The answer must be the full listing, word for word, with no pictures in it.

────────────────────────────────────────

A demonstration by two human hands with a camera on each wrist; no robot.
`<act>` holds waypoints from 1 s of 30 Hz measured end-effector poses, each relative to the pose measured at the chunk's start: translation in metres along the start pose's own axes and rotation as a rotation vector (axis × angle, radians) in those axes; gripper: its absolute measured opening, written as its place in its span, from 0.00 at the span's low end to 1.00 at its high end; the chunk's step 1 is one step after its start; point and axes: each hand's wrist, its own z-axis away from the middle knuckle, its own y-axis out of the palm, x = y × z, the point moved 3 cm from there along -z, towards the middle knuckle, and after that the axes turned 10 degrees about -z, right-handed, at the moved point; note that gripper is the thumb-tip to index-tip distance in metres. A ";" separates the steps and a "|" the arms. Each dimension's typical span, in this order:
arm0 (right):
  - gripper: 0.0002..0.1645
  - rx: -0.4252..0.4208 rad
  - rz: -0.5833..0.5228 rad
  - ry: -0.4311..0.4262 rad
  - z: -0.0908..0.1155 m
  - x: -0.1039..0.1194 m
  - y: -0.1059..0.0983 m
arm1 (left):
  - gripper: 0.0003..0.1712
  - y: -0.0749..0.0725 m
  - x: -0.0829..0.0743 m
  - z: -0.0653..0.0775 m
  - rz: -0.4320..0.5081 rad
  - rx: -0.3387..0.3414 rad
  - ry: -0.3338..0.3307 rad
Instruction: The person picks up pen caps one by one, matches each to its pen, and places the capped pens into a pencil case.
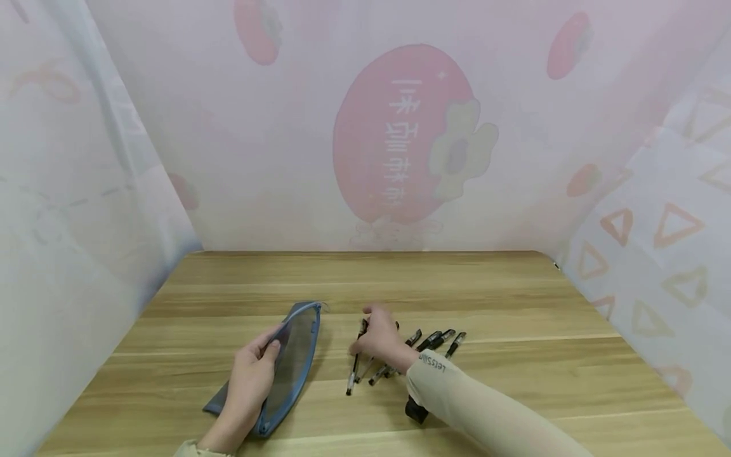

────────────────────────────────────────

* Response
A demonstration by two human hands with a camera on each wrist; no robot.
`<act>` holds waypoints from 1 s of 30 Hz measured end-effector poses, each relative to the pose measured at the chunk's start: translation in metres along the start pose's own axes and rotation as a rotation vector (axis × angle, radians) in those axes; gripper: its absolute measured opening, written as its place in its span, from 0.00 at the span's low end to 1.00 at its high end; the chunk's step 1 is one step after its start; point and axes: each hand's wrist, its own z-axis away from the middle knuckle, its own y-axis out of the palm, x = y × z, the point moved 3 cm from there along -z, towards the middle knuckle, and after that the axes turned 10 degrees about -z, right-handed, at the moved point; note that gripper is the thumb-tip to index-tip distance in metres. A ";" separates the steps and a "|" the arms. Each dimension's typical span, in this order:
arm0 (right):
  - gripper: 0.0002..0.1645
  - rx: -0.4252..0.4208 rad
  - rz: -0.5833..0.5228 rad
  - ry: -0.4311..0.4262 rad
  - z: -0.0908..0.1155 m
  - x: -0.1039..0.1194 m
  - y: -0.1059..0.0983 m
arm1 (left):
  - gripper: 0.0003..0.1712
  - y: -0.0749..0.0725 m
  - x: -0.0829..0.0743 m
  - z: -0.0653..0.0775 m
  - rz: -0.4320..0.5081 rad
  - rx: -0.3387..0.3414 rad
  - ry: -0.3338..0.3307 rad
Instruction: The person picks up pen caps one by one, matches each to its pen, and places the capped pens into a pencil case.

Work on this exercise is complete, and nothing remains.